T. Craig

Personal information
- Position(s): Forward

Senior career*
- Years: Team / Apps / (Gls)
- 1889–1891: Newton Heath / 25 / (5)

= T. Craig =

English footballer

T. Craig (dates unknown) was a footballer who played as a forward for Newton Heath LYR in the late 1880s and early 1890s.

==Career==
Craig made his debut playing inside right in a 5–0 friendly win over Manchester Welsh at North Road on 29 April 1889. He made one more appearance before the end of the 1888–89 season, in another friendly at home to Darwen on 25 May 1889, this time playing at left half in a 3–2 win. After a spell away from the club, he returned in December 1889, appearing at inside right in several friendlies, before filling the same role in the club's 1889–90 FA Cup first round tie away to cup holders Preston North End on 18 January 1890; he scored Newton Heath's only goal – the opener – in a 6–1 defeat.

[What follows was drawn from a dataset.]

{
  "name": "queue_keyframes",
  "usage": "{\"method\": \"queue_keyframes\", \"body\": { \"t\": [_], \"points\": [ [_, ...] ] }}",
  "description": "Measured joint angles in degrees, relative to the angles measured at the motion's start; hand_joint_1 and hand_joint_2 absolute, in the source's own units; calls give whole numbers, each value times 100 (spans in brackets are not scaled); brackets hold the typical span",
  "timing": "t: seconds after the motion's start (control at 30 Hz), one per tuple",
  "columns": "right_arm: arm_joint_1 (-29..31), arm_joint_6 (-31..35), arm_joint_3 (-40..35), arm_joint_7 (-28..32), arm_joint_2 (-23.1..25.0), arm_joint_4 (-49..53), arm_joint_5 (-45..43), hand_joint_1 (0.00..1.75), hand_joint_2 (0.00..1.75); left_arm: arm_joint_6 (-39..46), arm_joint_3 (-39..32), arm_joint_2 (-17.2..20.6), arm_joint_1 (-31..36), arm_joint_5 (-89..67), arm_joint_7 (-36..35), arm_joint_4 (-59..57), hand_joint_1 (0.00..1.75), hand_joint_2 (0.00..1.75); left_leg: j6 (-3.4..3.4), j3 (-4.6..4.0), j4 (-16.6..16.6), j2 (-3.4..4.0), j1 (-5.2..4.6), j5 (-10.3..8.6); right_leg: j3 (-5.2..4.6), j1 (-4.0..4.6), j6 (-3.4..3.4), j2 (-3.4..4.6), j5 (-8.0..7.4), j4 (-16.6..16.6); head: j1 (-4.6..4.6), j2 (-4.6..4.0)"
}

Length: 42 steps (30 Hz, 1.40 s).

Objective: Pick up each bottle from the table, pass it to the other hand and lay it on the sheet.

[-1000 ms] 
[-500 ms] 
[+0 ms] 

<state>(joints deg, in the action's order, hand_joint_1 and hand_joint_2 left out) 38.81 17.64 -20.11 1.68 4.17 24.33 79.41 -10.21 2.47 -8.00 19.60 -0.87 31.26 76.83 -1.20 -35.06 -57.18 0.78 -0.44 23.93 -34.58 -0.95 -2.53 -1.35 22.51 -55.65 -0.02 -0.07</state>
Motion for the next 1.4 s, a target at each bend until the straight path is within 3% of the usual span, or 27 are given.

He made his Football Alliance debut the following week in a 2–0 away defeat to Sunderland Albion, then made another appearance in a 7–0 defeat away to Grimsby Town on 8 February. On 15 March, he filled in at right half for the absent Roger Doughty, before an extended run on the left side of the forward line that lasted until the end of the season, filling in first for George Owen for seven games at inside left, then for Edgar Wilson for one game at outside left. During that run of eight games, he scored three goals, the first in a 9–1 home win over Small Heath on 7 April, then in a 2–1 home win over Birmingham St George's on 19 April and a 2–1 home defeat to Sheffield Wednesday on 26 April. He would have had a further two goals from a home match against Grimsby Town on 4 January, but the match was ordered to be replayed due to the poor state of the pitch. On 3 May, he played at inside right in the final of the Manchester Cup against Royton at Brooke's Bar, and scored a hat-trick as Newton Heath won 5–2, their fourth Manchester Cup title.

After missing out on the first two months of the 1890–91 season, Craig made his return at inside left in a 1–0 defeat to Bootle in the second qualifying round of the 1890–91 FA Cup after both sides agreed to use their reserve teams. The following week, he filled in at left-half and scored in a 6–3 Football Alliance win at home to Crewe Alexandra, after both Jack Owen and Jack Doughty were ruled out. The following week, in a 2–1 defeat away to Walsall Town Swifts, Bob Milarvie took over at left-half and Craig took Milarvie's place at outside left. After missing the next two games, he returned to the team for the remainder of the Alliance season, playing mostly at centre-forward in the absence of George Evans, though he played one game at left-half at home to Small Heath on 13 December 1890 and at inside right against Stoke on 5 January 1891. He scored one more goal in the Alliance in 1890–91, Newton Heath's only goal in a 1–1 draw at home to Sheffield Wednesday on 21 February 1891. Craig also played in both of Newton Heath's Lancashire Senior Cup matches that season, scoring in the 4–3 win over Witton in the first round on 7 February 1891, before a 3–1 defeat to Preston North End after extra time in the second round. He also played in both the semi-final and the final of the Manchester Senior Cup, scoring in the 3–1 win over Stockport County in the semi-final on 21 March 1891. He left the club at the end of the 1890–91 season.